Les tests diagnostiques initiaux pourraient inclure une numération globulaire complète avec différentiel, des tests de la fonction hépatique, un panel métabolique de base, une analyse d’urine, une ESR/protéine réactive et une ferritine, une radiographie pulmonaire et/ou un scanner, des hémocultures, un scanner abdominal et pelvien et une sérologie VIH, a-t-elle ajouté.
« Vous devriez effectuer des tests en fonction des anomalies de l’examen physique ou des indices dans l’histoire du patient », a déclaré le Dr Hanrahan. « Si les antécédents initiaux, l’examen et le bilan de base ne permettent pas de poser un diagnostic, posez alors d’autres questions. »
Les réponses à ces questions, ainsi que l’évaluation initiale et l’examen des résultats de laboratoire, peuvent indiquer la nécessité d’effectuer encore plus de tests. Les tests à ce stade comprennent souvent un échocardiogramme transthoracique/transoesophagien, des tests sérologiques pour les infections, et/ou une sérologie pour les maladies auto-immunes, a-t-elle précisé.

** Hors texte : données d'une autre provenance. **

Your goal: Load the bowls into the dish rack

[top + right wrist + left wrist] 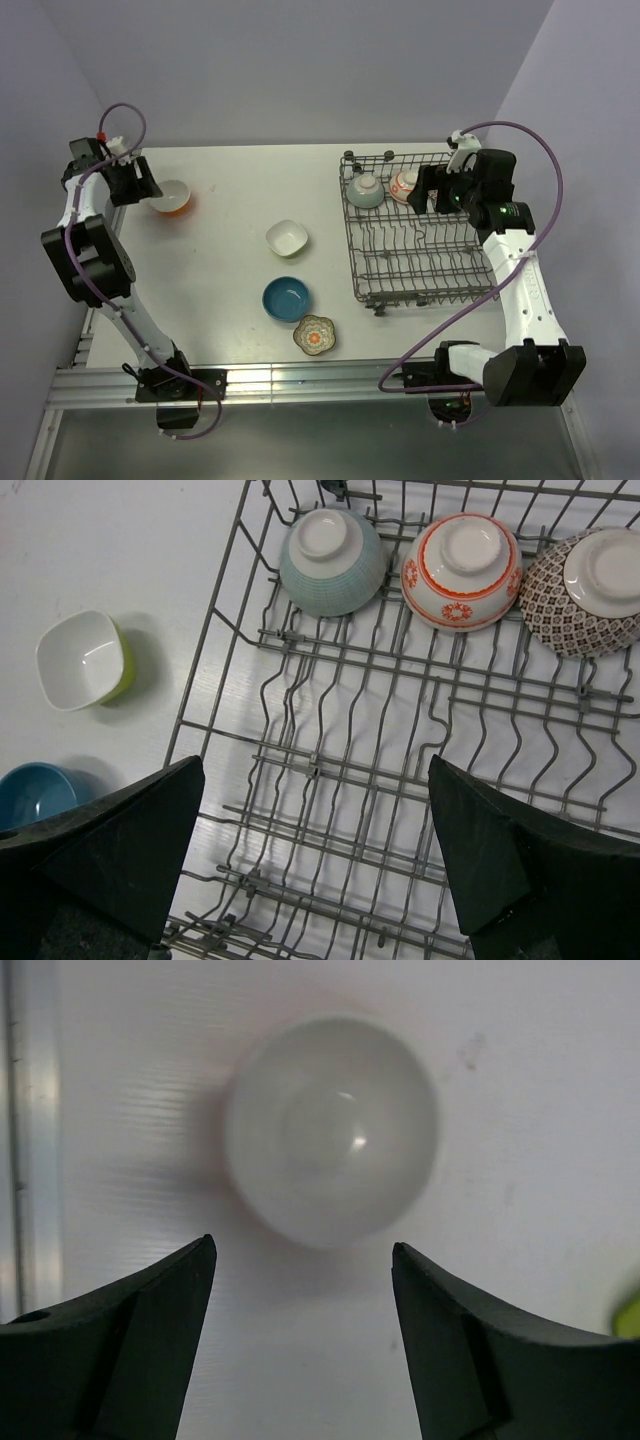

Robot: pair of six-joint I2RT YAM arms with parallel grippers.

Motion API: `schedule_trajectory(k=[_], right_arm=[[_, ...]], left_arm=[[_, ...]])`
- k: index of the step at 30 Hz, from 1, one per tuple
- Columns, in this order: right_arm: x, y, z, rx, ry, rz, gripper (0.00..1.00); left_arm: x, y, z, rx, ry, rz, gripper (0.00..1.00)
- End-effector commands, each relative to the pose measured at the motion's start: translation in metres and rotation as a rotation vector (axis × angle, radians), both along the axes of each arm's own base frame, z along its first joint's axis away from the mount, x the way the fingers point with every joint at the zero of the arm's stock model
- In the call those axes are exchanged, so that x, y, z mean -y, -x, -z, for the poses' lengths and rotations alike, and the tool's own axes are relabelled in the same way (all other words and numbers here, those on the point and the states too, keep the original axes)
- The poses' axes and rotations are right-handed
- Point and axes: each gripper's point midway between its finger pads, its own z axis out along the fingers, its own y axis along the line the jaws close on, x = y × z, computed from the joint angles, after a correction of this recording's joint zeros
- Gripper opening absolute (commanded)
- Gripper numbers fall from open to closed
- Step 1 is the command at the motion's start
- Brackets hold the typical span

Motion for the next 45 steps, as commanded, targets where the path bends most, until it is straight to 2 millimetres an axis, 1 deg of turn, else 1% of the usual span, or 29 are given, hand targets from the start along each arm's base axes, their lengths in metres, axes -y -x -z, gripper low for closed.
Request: schedule_trajectory(k=[1, 6, 8, 11, 14, 16, 19, 20, 21, 22, 24, 25, 26, 27, 28, 29, 30, 31, 33, 34, 35, 37, 38, 39, 40, 41, 42, 43, 45], right_arm=[[-0.001, -0.001, -0.020, 0.045, -0.037, 0.019, 1.00], [0.003, 0.002, -0.019, 0.032, -0.035, 0.042, 1.00], [0.004, 0.003, -0.019, 0.036, -0.036, 0.048, 1.00], [0.006, 0.003, -0.018, 0.035, -0.045, 0.057, 1.00], [0.007, 0.000, -0.021, 0.041, -0.047, 0.061, 1.00], [0.009, -0.003, -0.023, 0.053, -0.047, 0.066, 1.00], [0.009, -0.009, -0.028, 0.059, -0.078, 0.074, 1.00], [0.005, -0.010, -0.030, 0.060, -0.100, 0.065, 1.00], [0.003, -0.011, -0.032, 0.062, -0.114, 0.057, 1.00], [0.000, -0.013, -0.033, 0.060, -0.135, 0.052, 1.00], [-0.006, -0.014, -0.042, 0.070, -0.173, 0.038, 0.99], [-0.009, -0.014, -0.052, 0.095, -0.208, 0.038, 0.98], [-0.016, -0.011, -0.055, 0.105, -0.240, 0.011, 0.98], [-0.019, -0.010, -0.060, 0.122, -0.263, 0.001, 0.98], [-0.024, -0.010, -0.072, 0.153, -0.305, -0.008, 0.98], [-0.029, -0.010, -0.077, 0.154, -0.331, -0.024, 0.98], [-0.036, -0.007, -0.081, 0.145, -0.362, -0.057, 0.98], [-0.039, -0.010, -0.082, 0.122, -0.404, -0.055, 0.98], [-0.046, -0.011, -0.087, 0.121, -0.442, -0.085, 0.98], [-0.049, -0.011, -0.089, 0.115, -0.463, -0.090, 0.99], [-0.053, -0.010, -0.093, 0.115, -0.474, -0.109, 0.99], [-0.066, -0.004, -0.097, 0.078, -0.527, -0.180, 1.00], [-0.071, -0.002, -0.102, 0.076, -0.544, -0.210, 1.00], [-0.077, 0.001, -0.104, 0.057, -0.569, -0.247, 1.00], [-0.081, 0.003, -0.107, 0.052, -0.578, -0.269, 1.00], [-0.084, 0.002, -0.111, 0.056, -0.583, -0.285, 1.00], [-0.088, 0.001, -0.110, 0.043, -0.594, -0.298, 1.00], [-0.091, 0.001, -0.112, 0.045, -0.597, -0.316, 1.00], [-0.098, -0.001, -0.110, 0.025, -0.608, -0.337, 1.00]], left_arm=[[-0.031, -0.010, 0.004, -0.006, -0.036, -0.056, 0.75], [-0.032, -0.020, 0.034, -0.035, -0.002, -0.059, 0.70], [-0.031, -0.024, 0.041, -0.038, 0.016, -0.060, 0.67], [-0.030, -0.030, 0.058, -0.062, 0.063, -0.086, 0.61], [-0.028, -0.038, 0.061, -0.051, 0.101, -0.099, 0.54], [-0.025, -0.042, 0.061, -0.038, 0.123, -0.104, 0.46], [-0.016, -0.042, 0.058, -0.024, 0.162, -0.091, 0.34], [-0.013, -0.043, 0.053, -0.010, 0.173, -0.081, 0.30], [-0.010, -0.043, 0.049, -0.002, 0.186, -0.077, 0.21], [-0.006, -0.041, 0.048, 0.000, 0.201, -0.072, 0.16], [0.007, -0.044, 0.022, 0.069, 0.259, -0.036, 0.05], [0.018, -0.037, 0.021, 0.078, 0.301, -0.015, 0.02], [0.021, -0.042, -0.010, 0.179, 0.302, 0.012, 0.00], [0.037, -0.039, -0.027, 0.211, 0.395, 0.042, 0.00], [0.048, -0.031, -0.029, 0.216, 0.448, 0.055, 0.00], [0.056, -0.028, -0.053, 0.272, 0.473, 0.081, 0.00], [0.068, -0.029, -0.070, 0.308, 0.523, 0.100, 0.00], [0.083, -0.021, -0.086, 0.333, 0.556, 0.145, 0.00], [0.116, -0.016, -0.104, 0.366, 0.606, 0.211, 0.00], [0.130, -0.012, -0.119, 0.393, 0.612, 0.240, 0.00], [0.156, -0.009, -0.125, 0.381, 0.647, 0.275, 0.00], [0.183, -0.008, -0.141, 0.422, 0.654, 0.310, 0.00], [0.214, -0.004, -0.147, 0.405, 0.698, 0.347, 0.00], [0.230, -0.005, -0.158, 0.442, 0.712, 0.391, 0.00], [0.244, -0.006, -0.159, 0.437, 0.730, 0.407, 0.00], [0.274, 0.000, -0.163, 0.414, 0.763, 0.455, 0.00], [0.290, 0.002, -0.168, 0.416, 0.781, 0.485, 0.00], [0.313, 0.005, -0.168, 0.407, 0.815, 0.522, 0.00], [0.333, 0.007, -0.170, 0.389, 0.856, 0.547, 0.00]])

« Cette quantité de tests peut aller très loin. De nombreuses causes de fièvre peuvent être diagnostiquées sans tests invasifs, en réexaminant les antécédents et les anomalies de laboratoire », a déclaré le Dr Hanrahan. « Ne vous contentez pas de tout jeter au mur tout de suite pour voir ce qui colle ».
N’oubliez pas non plus que si un patient est cliniquement stable et qu’aucune cause de la fièvre n’a été trouvée après un examen attentif, il est approprié de le laisser sortir pour une observation en milieu ambulatoire, a-t-elle ajouté.
« En général, plus la fièvre dure longtemps sans qu’un diagnostic soit posé, moins il est probable qu’un diagnostic soit posé », a-t-elle dit.